- 著者
-
瀬口 篤史
- 出版者
- 一般社団法人 日本行動分析学会
- 雑誌
- 行動分析学研究 (ISSN:09138013)
- 巻号頁・発行日
- vol.35, no.1, pp.52-60, 2020-08-20 (Released:2021-08-20)
- 参考文献数
- 10
研究の目的 本研究は、加害恐怖を主訴として来院した高齢のクライエントに対して、買い物に関連する行動の生起頻度等を指標として、曝露反応妨害法による介入を行い、その効果を検討することを目的とした。研究計画 行動間マルチベースラインデザインを用いた。場面 精神科クリニックにおけるカウンセリングルームと近隣の店で実施した。参加者 介入開始時72歳の女性で、強迫性障害と診断されていた。介入 セッション中に、コンビニや薬局に入店し、素手で商品を手に取るよう求めた。その後、セッション中に、駐車されてある車のすぐ傍を一人で通るよう求めた。
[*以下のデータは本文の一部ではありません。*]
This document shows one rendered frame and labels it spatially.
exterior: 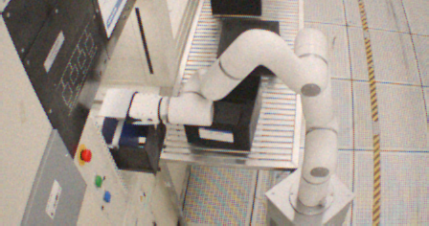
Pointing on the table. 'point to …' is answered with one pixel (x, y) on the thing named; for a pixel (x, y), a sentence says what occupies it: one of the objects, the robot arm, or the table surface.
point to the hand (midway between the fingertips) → (118, 106)
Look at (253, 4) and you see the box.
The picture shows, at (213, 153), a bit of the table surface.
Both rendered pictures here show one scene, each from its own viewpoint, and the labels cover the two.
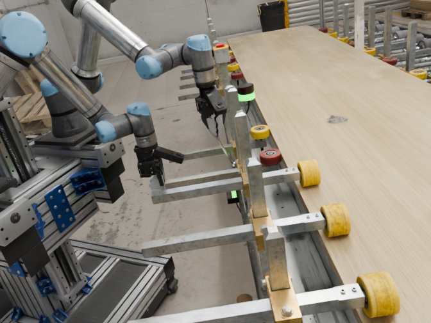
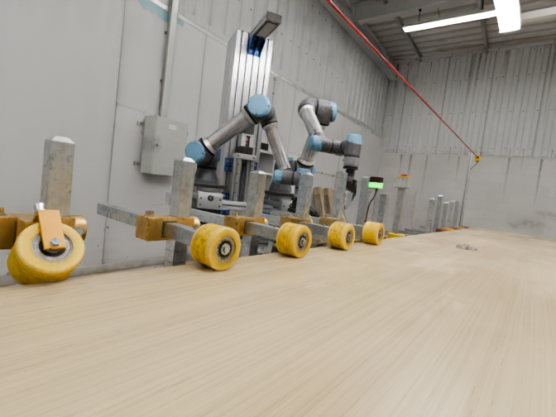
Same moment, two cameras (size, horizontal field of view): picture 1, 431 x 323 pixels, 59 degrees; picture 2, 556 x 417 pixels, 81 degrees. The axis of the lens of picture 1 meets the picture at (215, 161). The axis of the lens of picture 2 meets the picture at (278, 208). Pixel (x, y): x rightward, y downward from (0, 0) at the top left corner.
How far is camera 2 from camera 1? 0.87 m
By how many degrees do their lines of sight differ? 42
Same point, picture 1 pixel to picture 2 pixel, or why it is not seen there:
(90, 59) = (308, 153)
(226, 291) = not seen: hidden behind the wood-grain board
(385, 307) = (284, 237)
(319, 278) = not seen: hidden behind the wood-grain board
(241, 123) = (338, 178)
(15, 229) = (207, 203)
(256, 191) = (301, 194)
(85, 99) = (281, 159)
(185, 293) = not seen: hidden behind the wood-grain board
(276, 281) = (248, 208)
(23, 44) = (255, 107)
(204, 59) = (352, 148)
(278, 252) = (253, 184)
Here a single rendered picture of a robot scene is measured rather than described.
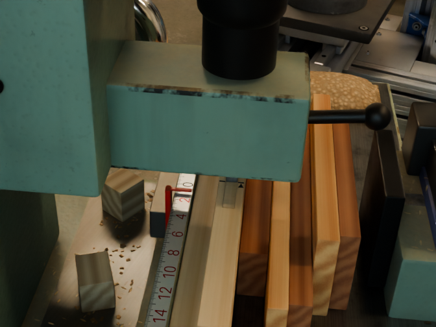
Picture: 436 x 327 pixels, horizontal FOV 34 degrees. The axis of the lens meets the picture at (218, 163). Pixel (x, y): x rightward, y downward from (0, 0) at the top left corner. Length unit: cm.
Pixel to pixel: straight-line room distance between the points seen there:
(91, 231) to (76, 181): 29
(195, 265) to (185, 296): 3
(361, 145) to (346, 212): 22
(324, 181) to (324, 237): 6
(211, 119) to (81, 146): 9
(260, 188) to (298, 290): 12
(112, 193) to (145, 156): 26
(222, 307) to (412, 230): 17
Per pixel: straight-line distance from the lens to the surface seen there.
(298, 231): 54
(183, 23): 312
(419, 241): 54
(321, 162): 57
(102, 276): 67
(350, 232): 51
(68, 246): 75
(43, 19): 43
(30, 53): 44
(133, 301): 69
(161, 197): 73
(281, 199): 56
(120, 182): 76
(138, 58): 51
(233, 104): 47
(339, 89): 78
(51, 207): 72
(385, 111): 51
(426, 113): 59
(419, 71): 129
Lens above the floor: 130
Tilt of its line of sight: 36 degrees down
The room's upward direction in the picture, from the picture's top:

行動の指標 スーパーやコンビニ、薬局等に入店した累積頻度、店内で購入した商品数、新聞を読んだページ数、一人で自宅から店まで徒歩で行った累積頻度、確認の電話をかけた頻度を指標とした。結果 スーパー等に入店した累積頻度、購入した商品の数、新聞を読んだページ数、一人で自宅から店まで徒歩で行った累積頻度はいずれも増加した。また、確認の電話をかけた頻度は減少した。結論 本事例で行った介入が、加害恐怖を訴えるクライエントの行動レパートリーを増やすために有効であることが示された。